From: Brian Foster <bfoster@redhat.com>
To: "Darrick J. Wong" <darrick.wong@oracle.com>
Cc: linux-xfs@vger.kernel.org
Subject: Re: [PATCH 2/8] xfs: check the ir_startino alignment directly
Date: Tue, 8 Jan 2019 14:00:18 -0500 [thread overview]
Message-ID: <20190108190017.GA8975@bfoster> (raw)
In-Reply-To: <20190108182830.GR12689@magnolia>
On Tue, Jan 08, 2019 at 10:28:30AM -0800, Darrick J. Wong wrote:
> On Tue, Jan 08, 2019 at 07:47:23AM -0500, Brian Foster wrote:
> > On Mon, Jan 07, 2019 at 05:43:07PM -0800, Darrick J. Wong wrote:
> > > On Mon, Jan 07, 2019 at 08:45:31AM -0500, Brian Foster wrote:
> > > > On Fri, Jan 04, 2019 at 12:59:06PM -0800, Darrick J. Wong wrote:
> > > > > On Fri, Jan 04, 2019 at 01:31:04PM -0500, Brian Foster wrote:
> > > > > > On Mon, Dec 31, 2018 at 06:08:39PM -0800, Darrick J. Wong wrote:
> > > > > > > From: Darrick J. Wong <darrick.wong@oracle.com>
> > > > > > >
> > > > > > > In xchk_iallocbt_rec, check the alignment of ir_startino by converting
> > > > > > > the inode cluster block alignment into units of inodes instead of the
> > > > > > > other way around (converting ir_startino to blocks). This prevents us
> > > > > > > from tripping over off-by-one errors in ir_startino which are obscured
> > > > > > > by the inode -> block conversion.
> > > > > > >
> > > > > > > Signed-off-by: Darrick J. Wong <darrick.wong@oracle.com>
> > > > > > > ---
> > > > > > > fs/xfs/scrub/ialloc.c | 45 +++++++++++++++++++++++++++++++++++++++------
> > > > > > > 1 file changed, 39 insertions(+), 6 deletions(-)
> > > > > > >
> > > > > > >
> > > > > > > diff --git a/fs/xfs/scrub/ialloc.c b/fs/xfs/scrub/ialloc.c
> > > > > > > index fd431682db0b..5082331d6c03 100644
> > > > > > > --- a/fs/xfs/scrub/ialloc.c
> > > > > > > +++ b/fs/xfs/scrub/ialloc.c
> > > > > > > @@ -265,6 +265,42 @@ xchk_iallocbt_check_freemask(
> > > > > > > return error;
> > > > > > > }
> > > > > > >
> > > > > > > +/* Make sure this inode btree record is aligned properly. */
> > > > > > > +STATIC void
> > > > > > > +xchk_iallocbt_rec_alignment(
> > > > > > > + struct xchk_btree *bs,
> > > > > > > + struct xfs_inobt_rec_incore *irec)
> > > > > > > +{
> > > > > > > + struct xfs_mount *mp = bs->sc->mp;
> > > > > > > +
> > > > > > > + /*
> > > > > > > + * finobt records have different positioning requirements than inobt
> > > > > > > + * records: each finobt record must have a corresponding inobt record.

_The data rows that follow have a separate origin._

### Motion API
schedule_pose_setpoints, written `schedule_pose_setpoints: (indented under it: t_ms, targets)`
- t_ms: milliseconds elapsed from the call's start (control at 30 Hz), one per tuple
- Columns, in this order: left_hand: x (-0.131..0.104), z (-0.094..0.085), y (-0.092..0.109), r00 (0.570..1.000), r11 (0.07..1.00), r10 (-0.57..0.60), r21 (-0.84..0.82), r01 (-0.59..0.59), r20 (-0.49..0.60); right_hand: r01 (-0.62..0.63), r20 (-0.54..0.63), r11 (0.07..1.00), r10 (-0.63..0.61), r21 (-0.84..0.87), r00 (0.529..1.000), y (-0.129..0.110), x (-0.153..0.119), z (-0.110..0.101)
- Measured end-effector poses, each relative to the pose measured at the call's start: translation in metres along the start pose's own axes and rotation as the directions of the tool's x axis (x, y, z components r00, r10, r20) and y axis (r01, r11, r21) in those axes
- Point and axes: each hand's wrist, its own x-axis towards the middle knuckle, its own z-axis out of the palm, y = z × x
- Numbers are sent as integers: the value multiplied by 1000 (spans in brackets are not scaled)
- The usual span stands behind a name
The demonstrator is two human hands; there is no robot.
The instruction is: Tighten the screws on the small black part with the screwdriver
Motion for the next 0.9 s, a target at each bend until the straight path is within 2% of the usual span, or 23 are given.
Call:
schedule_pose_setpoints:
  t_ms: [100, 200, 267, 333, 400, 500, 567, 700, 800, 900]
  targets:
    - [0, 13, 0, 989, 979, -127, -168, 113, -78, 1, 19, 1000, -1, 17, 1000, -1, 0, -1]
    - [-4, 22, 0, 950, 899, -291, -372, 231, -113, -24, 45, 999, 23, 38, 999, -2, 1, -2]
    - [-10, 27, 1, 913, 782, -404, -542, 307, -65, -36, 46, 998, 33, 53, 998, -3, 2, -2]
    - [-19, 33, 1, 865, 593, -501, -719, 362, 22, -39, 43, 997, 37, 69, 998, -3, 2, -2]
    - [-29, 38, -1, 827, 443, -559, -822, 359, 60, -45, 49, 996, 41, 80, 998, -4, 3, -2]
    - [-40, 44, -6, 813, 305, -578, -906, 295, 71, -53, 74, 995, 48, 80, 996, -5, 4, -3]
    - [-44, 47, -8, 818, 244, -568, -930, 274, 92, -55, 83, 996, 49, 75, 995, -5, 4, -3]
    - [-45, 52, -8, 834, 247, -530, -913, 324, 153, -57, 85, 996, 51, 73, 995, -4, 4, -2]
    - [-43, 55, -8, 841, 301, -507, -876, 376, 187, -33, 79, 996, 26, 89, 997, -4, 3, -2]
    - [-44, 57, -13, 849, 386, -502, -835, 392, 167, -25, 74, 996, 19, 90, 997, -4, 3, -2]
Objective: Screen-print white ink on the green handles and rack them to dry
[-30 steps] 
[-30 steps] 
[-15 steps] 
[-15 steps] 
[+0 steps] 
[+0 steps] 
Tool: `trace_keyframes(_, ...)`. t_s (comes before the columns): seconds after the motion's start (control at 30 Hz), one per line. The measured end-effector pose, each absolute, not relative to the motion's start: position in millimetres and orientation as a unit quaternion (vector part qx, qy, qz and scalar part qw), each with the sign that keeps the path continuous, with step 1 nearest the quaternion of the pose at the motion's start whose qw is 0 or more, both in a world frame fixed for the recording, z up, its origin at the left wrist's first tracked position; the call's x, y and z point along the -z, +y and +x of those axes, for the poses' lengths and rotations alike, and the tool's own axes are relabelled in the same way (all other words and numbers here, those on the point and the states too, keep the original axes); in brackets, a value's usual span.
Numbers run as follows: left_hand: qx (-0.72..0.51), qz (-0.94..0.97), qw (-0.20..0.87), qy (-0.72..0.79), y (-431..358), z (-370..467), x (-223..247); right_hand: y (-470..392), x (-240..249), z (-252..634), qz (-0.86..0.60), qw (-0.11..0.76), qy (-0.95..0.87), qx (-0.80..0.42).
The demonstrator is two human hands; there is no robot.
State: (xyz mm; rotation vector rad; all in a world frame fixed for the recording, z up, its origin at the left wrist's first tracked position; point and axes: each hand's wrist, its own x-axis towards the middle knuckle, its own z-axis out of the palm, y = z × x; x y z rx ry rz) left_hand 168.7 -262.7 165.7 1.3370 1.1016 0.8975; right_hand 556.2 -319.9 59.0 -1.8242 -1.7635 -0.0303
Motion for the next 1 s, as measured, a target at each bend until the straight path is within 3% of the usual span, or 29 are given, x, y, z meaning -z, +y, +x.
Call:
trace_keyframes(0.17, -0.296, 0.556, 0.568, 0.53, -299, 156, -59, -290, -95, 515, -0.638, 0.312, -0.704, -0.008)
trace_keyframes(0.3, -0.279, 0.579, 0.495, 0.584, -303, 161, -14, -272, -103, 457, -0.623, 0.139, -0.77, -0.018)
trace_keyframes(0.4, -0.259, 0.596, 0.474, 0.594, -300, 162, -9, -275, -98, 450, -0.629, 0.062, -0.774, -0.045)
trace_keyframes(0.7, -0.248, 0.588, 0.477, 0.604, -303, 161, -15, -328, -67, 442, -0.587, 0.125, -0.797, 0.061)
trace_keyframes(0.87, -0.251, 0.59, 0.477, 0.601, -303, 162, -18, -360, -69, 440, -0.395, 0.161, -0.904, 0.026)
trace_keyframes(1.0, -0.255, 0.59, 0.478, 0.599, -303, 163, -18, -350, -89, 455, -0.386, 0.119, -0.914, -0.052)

> > > > > > > + * That is checked in the xref function, so for now we only catch the
> > > > > > > + * obvious case where the record isn't even chunk-aligned.
> > > > > > > + *
> > > > > > > + * Note also that if a fs block contains more than a single chunk of
> > > > > > > + * inodes, we will have finobt records only for those chunks containing
> > > > > > > + * free inodes.
> > > > > > > + */
> > > > > > > + if (bs->cur->bc_btnum == XFS_BTNUM_FINO) {
> > > > > > > + if (irec->ir_startino & (XFS_INODES_PER_CHUNK - 1))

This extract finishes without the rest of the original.